—¿Eh?... ¿qué me dice del trajecito? Tengo otro a más de éste... ¡Cualquiera adivina que es obra de doña Margarita, mi patrona!
Pero Ojeda no se dejó desorientar por tales palabras, y siguió riendo con los ojos puestos en la contusión que desfiguraba a su amigo.
—Cuando se canse de reír, avise—dijo Maltrana, algo amostazado—. Pero ¿no ve usted que nos están mirando esas dignas señoras?... Las conozco, y no quiero perder su amistad. Hablan con mucha soltura de los escándalos de Europa; tienen el propósito decidido de no asustarse de nada, para que no las tomen por unas atrasadas; pero todo es puro exterior, y cuando se despojan de los trajes y los añadidos de París, resultan idénticas a nuestras damas de provincias... Al pasar frente a sus camarotes miro algunas veces por la puerta entreabierta: en el lavabo, marquitos portátiles con imágenes milagrosas nacionales o de importación; en un boliche de la cama, un rosario y más estampas... Tengo miedo de que me echen la culpa a mí, que soy el más infeliz. Me temo que por dejar en buen lugar a sus niños y a los amigos de sus niños, digan que fui yo quien organizó lo de anoche... Y yo tengo interés en estar bien con todo el mundo, en conservar mis amistades.
Fernando no pudo contener su impaciencia. «Pero ¿qué era lo de anoche?...» Maltrana sonrió, como si recordase algo, y dijo, remedando a su amigo, con entonación dramática:
—Soy un miserable... Un miserable que siente asco de sí mismo.
Pero antes de que Fernando pudiera enojarse por este recuerdo, se apresuró a añadir:
—Lo de anoche fue una lección; una lección de cosas y de nombres: una «farra», una «remolienda», como dicen mis amigos de varias repúblicas. Anoche supe también lo que es «curarse», y me curé tan prolijamente, que aquí me tiene con una sed infernal y este adorno junto a un ojo... Pero no me arrepiento: ¡qué muchachos simpáticos! Da gloria tener amigos tan cariñosos. Unos me llamaban gallego, otros me apellidaban godo. ¿Ha notado usted qué variedad de motes amorosos gozamos los españoles en la América que habla español?

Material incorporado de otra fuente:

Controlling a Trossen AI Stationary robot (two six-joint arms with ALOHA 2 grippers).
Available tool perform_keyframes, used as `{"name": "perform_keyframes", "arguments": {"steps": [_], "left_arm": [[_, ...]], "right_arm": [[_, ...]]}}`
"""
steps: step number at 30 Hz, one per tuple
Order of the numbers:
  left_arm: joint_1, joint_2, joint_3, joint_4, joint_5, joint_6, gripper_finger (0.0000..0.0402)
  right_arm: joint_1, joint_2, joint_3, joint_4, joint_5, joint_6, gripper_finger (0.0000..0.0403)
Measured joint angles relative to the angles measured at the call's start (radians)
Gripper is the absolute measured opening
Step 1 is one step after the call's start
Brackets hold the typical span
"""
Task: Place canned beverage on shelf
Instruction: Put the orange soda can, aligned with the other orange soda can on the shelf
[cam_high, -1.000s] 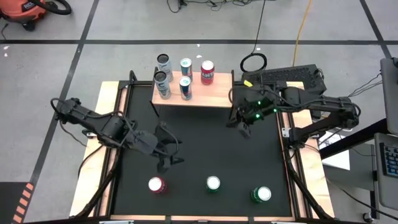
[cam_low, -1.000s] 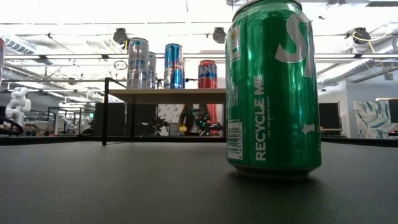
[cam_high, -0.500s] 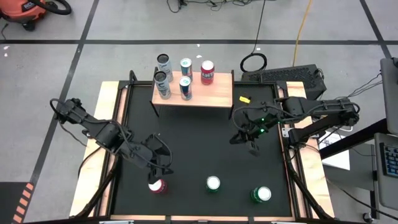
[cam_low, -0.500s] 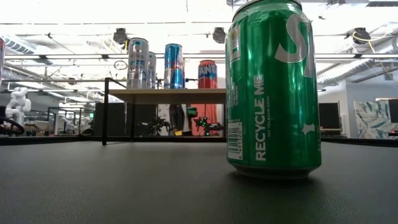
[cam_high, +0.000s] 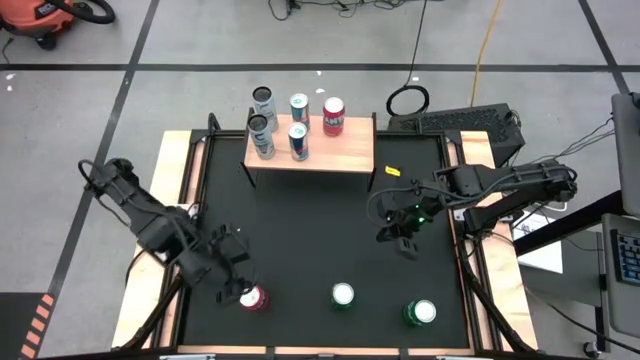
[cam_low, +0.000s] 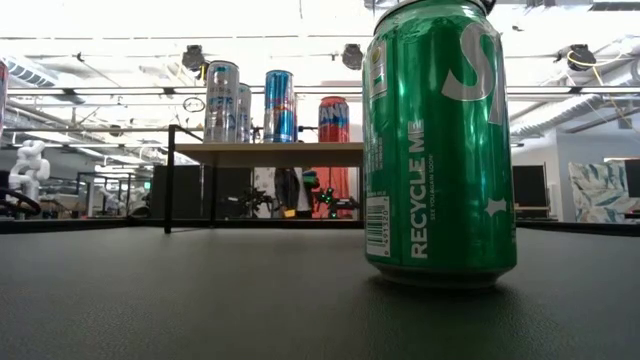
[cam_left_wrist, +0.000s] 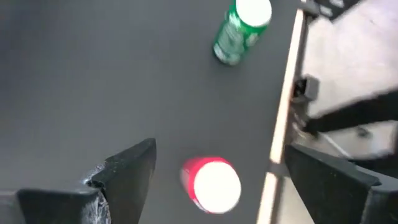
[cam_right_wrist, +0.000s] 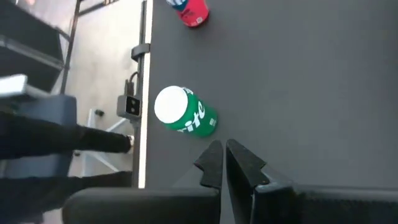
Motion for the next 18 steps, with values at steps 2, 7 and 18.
{"name": "perform_keyframes", "arguments": {"steps": [2,7,18], "left_arm": [[-0.046,0.000,0.000,-0.004,-0.110,0.023,0.0358],[-0.113,0.020,0.000,-0.053,-0.194,0.054,0.0358],[-0.135,0.052,0.000,0.030,-0.145,-0.063,0.0359]], "right_arm": [[0.001,0.000,0.000,0.001,0.030,0.057,0.0000],[0.011,0.000,0.000,0.026,0.078,0.220,0.0000],[0.050,0.000,0.000,0.136,0.246,0.364,0.0000]]}}
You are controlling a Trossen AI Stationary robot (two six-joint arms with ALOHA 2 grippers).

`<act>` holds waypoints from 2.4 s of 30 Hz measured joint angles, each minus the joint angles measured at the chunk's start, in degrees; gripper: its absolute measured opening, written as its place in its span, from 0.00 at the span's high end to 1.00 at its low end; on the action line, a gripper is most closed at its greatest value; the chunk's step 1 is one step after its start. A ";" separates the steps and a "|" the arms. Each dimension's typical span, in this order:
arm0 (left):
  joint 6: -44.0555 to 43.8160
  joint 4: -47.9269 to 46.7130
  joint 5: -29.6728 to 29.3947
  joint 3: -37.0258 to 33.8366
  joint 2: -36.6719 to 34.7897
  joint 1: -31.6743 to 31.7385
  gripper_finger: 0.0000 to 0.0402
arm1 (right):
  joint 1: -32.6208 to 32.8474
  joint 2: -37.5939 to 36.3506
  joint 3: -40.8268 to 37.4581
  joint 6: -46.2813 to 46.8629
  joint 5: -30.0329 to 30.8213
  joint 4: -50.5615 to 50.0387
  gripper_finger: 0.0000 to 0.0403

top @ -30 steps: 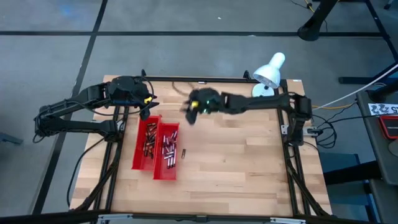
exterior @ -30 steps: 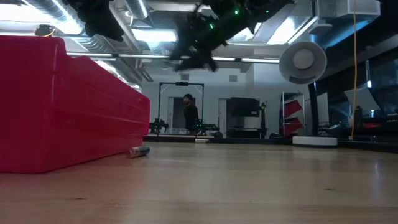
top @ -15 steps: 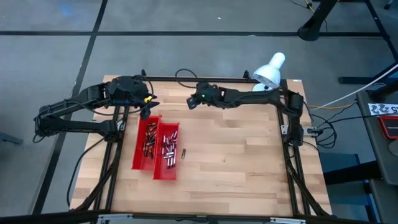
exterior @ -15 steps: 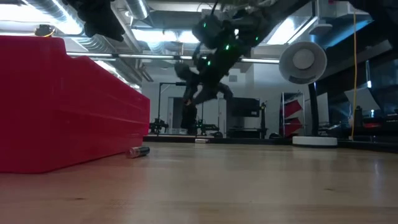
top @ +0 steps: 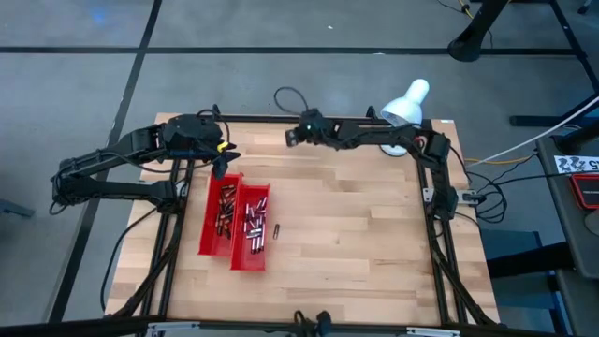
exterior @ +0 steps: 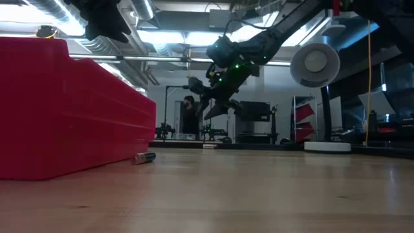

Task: Sort batteries
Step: Put the silver battery into the right red bin

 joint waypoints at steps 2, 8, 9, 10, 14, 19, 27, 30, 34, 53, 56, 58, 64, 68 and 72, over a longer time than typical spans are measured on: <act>-1.03 0.00 0.00 0.00 0.00 0.00 0.63 | -0.96 -0.02 0.14 -0.62 -1.97 1.76 0.67; -3.86 -0.13 0.25 0.00 0.00 0.00 0.63 | -2.08 -0.02 0.17 -1.14 -1.64 5.79 0.67; -4.20 -0.13 0.28 0.00 0.00 0.01 0.63 | -2.45 -0.02 0.17 -1.15 -1.45 5.86 0.67; -4.50 -0.15 0.33 0.00 0.00 0.00 0.63 | -2.53 -0.02 0.17 -0.99 -1.44 5.85 0.67; -4.88 -0.15 0.33 0.00 0.00 0.00 0.63 | -4.80 -0.02 0.19 4.59 -6.60 4.77 0.65; -4.85 -0.15 0.33 0.00 0.00 0.00 0.63 | -7.99 -0.02 0.48 8.28 -10.50 1.36 0.51; -4.25 -0.02 0.31 0.00 0.02 0.02 0.63 | -9.35 3.95 12.32 3.74 -10.39 -10.49 0.26; -4.25 -0.11 0.29 0.00 0.04 0.06 0.63 | -9.36 9.47 22.21 2.19 -7.83 -25.05 0.25; -3.64 -0.26 0.44 0.00 0.07 0.13 0.63 | -9.42 16.65 34.48 2.27 -6.54 -37.86 0.26; 0.50 -0.59 1.74 0.00 0.07 0.07 0.63 | -9.90 26.84 44.69 5.16 -8.21 -45.99 0.20; 0.56 -0.59 1.75 0.00 0.07 0.07 0.63 | -10.21 26.85 44.69 5.38 -7.02 -44.44 0.21; 1.08 -0.60 1.76 0.00 0.07 0.07 0.63 | -10.67 27.09 44.69 6.64 -6.73 -44.82 0.21; 2.31 -0.68 3.72 0.00 0.07 0.07 0.63 | -11.29 28.57 44.87 7.61 -6.28 -46.78 0.21; 3.79 -0.88 4.07 0.00 0.07 0.13 0.63 | -11.66 28.59 44.85 8.08 -6.52 -46.70 0.21; 5.10 -1.01 4.07 0.00 0.07 0.13 0.63 | -11.67 28.59 44.80 7.47 -6.77 -46.71 0.21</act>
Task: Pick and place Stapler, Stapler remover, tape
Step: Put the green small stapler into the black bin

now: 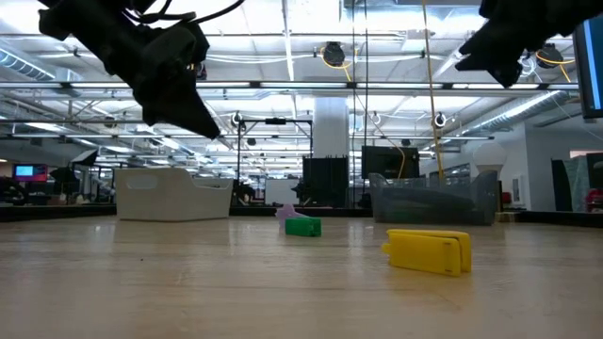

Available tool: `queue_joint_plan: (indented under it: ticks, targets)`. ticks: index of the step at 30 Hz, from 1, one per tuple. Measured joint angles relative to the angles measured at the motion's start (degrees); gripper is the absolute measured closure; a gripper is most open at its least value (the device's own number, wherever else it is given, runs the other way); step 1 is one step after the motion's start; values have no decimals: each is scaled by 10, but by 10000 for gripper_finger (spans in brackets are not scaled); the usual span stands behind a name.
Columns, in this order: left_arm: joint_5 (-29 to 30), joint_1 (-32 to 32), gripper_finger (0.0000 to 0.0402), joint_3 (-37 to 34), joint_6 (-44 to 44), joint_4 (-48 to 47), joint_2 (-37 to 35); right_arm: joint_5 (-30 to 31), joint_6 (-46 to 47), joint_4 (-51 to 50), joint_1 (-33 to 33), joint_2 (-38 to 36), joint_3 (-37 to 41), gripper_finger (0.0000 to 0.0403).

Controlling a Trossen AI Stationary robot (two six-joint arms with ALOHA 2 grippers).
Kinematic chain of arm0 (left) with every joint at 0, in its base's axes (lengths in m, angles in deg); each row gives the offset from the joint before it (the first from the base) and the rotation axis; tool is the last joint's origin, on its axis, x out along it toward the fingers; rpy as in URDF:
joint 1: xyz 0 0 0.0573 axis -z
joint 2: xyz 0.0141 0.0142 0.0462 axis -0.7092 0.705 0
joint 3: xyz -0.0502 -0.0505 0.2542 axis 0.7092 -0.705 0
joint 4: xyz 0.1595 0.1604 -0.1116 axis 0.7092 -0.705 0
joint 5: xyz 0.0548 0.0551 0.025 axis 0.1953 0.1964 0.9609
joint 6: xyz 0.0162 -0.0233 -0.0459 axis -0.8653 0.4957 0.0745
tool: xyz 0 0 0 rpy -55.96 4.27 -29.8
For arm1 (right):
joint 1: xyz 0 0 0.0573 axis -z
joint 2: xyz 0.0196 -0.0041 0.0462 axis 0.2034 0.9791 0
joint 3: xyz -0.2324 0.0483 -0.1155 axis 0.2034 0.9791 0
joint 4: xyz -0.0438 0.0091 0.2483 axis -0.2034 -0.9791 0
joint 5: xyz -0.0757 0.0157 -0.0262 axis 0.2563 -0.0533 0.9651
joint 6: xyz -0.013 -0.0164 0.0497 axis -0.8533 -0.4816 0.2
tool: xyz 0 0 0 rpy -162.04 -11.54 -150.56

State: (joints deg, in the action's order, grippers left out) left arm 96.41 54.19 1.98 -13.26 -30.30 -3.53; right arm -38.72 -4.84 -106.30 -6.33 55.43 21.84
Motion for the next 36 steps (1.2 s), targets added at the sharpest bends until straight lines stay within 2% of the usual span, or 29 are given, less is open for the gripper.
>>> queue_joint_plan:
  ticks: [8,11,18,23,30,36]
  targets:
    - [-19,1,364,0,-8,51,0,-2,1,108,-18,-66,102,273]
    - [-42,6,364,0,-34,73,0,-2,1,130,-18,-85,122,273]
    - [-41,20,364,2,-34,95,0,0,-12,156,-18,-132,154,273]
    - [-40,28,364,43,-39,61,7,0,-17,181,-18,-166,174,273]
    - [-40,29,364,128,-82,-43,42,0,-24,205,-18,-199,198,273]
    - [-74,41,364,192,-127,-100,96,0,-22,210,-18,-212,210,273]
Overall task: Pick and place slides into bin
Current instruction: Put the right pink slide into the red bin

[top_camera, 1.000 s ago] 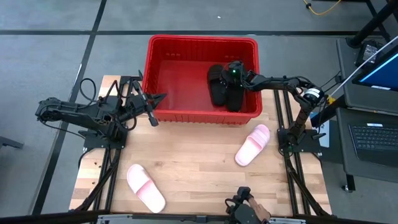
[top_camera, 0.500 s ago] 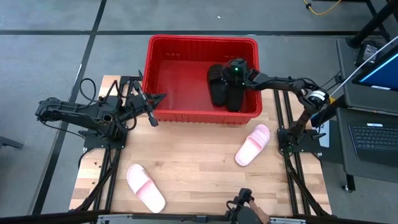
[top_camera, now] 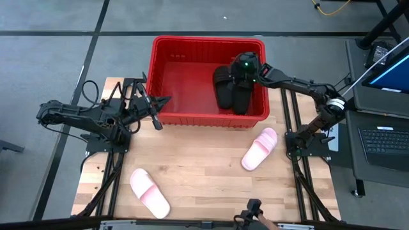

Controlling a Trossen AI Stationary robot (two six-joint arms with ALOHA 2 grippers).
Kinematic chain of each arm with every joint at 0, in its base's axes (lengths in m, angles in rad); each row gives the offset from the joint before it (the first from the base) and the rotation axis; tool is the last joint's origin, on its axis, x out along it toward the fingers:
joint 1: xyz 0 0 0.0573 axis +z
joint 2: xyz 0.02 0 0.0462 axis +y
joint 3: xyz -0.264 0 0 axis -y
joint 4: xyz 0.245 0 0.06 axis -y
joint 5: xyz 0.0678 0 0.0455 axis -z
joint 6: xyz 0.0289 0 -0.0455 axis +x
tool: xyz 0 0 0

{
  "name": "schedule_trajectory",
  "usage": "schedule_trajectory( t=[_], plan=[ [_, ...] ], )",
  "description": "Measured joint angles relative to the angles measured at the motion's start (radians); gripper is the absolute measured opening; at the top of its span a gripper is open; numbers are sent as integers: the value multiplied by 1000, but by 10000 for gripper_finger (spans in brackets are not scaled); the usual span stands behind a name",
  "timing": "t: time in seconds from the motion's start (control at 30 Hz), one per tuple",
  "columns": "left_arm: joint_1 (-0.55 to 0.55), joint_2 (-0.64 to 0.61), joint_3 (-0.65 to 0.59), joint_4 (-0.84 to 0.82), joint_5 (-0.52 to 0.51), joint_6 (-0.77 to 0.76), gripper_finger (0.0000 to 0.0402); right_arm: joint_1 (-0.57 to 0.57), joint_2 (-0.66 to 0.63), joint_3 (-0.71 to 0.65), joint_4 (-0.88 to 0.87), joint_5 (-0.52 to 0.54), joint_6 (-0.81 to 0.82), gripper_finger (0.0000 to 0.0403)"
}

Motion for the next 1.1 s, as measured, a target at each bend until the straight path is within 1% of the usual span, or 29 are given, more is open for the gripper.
schedule_trajectory(
  t=[0.07, 0.17, 0.2, 0.33, 0.47, 0.53, 0.67, 0.87, 1.0, 1.1],
  plan=[
    [0, 0, 0, -1, 18, 1, 2, 16, -8, 34, -44, 0, 0, 73],
    [0, 0, 1, -17, 45, 4, 2, 34, -9, 94, -136, 0, 0, 21],
    [0, 0, 1, -21, 49, 10, 2, 40, -9, 111, -171, 0, 2, 11],
    [0, 0, 1, -48, 52, 20, 2, 71, -8, 184, -312, 8, 52, 6],
    [0, -9, 1, -100, 108, 20, 2, 133, -8, 258, -448, 86, 110, 4],
    [0, -19, 1, -134, 115, 20, 2, 177, -15, 280, -471, 89, 147, 3],
    [0, -51, 1, -185, 115, 14, 2, 281, -53, 287, -478, 103, 214, 2],
    [0, -97, 1, -233, 115, 17, 2, 442, -109, 287, -550, 267, 347, 2],
    [0, -113, 1, -265, 115, 28, 2, 541, -138, 287, -600, 284, 471, 2],
    [0, -114, 1, -265, 115, 32, 2, 609, -141, 287, -715, 283, 584, 1]
  ],
)
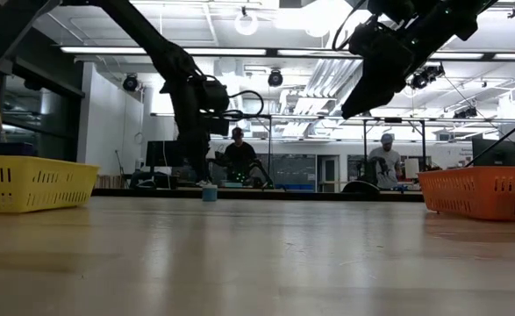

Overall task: Pick & Place Office items
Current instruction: Put the blue white charger adapter into the orange bin

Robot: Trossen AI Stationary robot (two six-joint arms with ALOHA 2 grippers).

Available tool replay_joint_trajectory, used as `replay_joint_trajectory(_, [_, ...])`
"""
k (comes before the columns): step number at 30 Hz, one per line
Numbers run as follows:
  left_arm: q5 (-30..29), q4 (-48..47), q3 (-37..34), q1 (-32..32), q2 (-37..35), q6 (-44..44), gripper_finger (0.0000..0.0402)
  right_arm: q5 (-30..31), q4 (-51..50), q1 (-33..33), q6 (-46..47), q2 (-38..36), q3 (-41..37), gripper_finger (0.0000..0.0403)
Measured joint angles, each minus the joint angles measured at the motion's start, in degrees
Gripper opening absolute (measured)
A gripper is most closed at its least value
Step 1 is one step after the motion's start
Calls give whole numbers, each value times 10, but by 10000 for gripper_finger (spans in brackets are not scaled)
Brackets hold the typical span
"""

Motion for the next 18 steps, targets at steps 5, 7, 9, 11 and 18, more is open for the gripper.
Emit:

—Sí; y en otras repúblicas nos llaman gachupines, patones, sarracenos y no sé qué más. Podría escribirse un tratado geográfico-apodesco para mayor claridad en las relaciones hispanoamericanas... Pero son bromas de familia que no merecen atención: adelante.
Y Maltrana describió la fiesta íntima en el fumadero después del baile, cuando las graves damas con sus hijas se habían retirado a los camarotes y sólo quedaba en la cubierta algún que otro señor entregado a su paseo habitual antes de irse a la cama. Los jugadores de poker habían terminado sus partidas, prudentemente, al ver invadido el salón por una banda de locos que gritaban discursos subiéndose a las mesas, ensayaban suertes de gimnasia con las sillas o se tendían en los divanes colocando los pies entre las copas.
—El pobre mozo del bar, amigo Ojeda, ese rubio con bigotes a lo kaiser, se movía incesantemente de una mesa a otra, descorchando botellas de champán, llenando copas, recogiendo del suelo vidrios rotos. Al principio estaban por grupos: a un lado los sudamericanos, al otro los yanquis y los ingleses, más allá los alemanes, pretendiendo cada uno sobrepujar al vecino en generosidad. Una mesa pedía dos botellas, la otra tres, la otra cuatro; y todos cantaban, intercalando en su música gritos de animales conocidos o fantásticos... Esperábamos la llegada de las damas: unas cuantas coristas que habían prometido no sé a quién, tal vez a nadie, su interesante presencia. Pasaba el tiempo y no venían. Unos amigos hablaron seriamente de ir al camarote de Nélida para traerla a la fiesta y darle una paliza al hermano, proposición que puso foscos al belga y al alemán, como si cada uno por su parte se creyese el depositario del honor de la muchacha.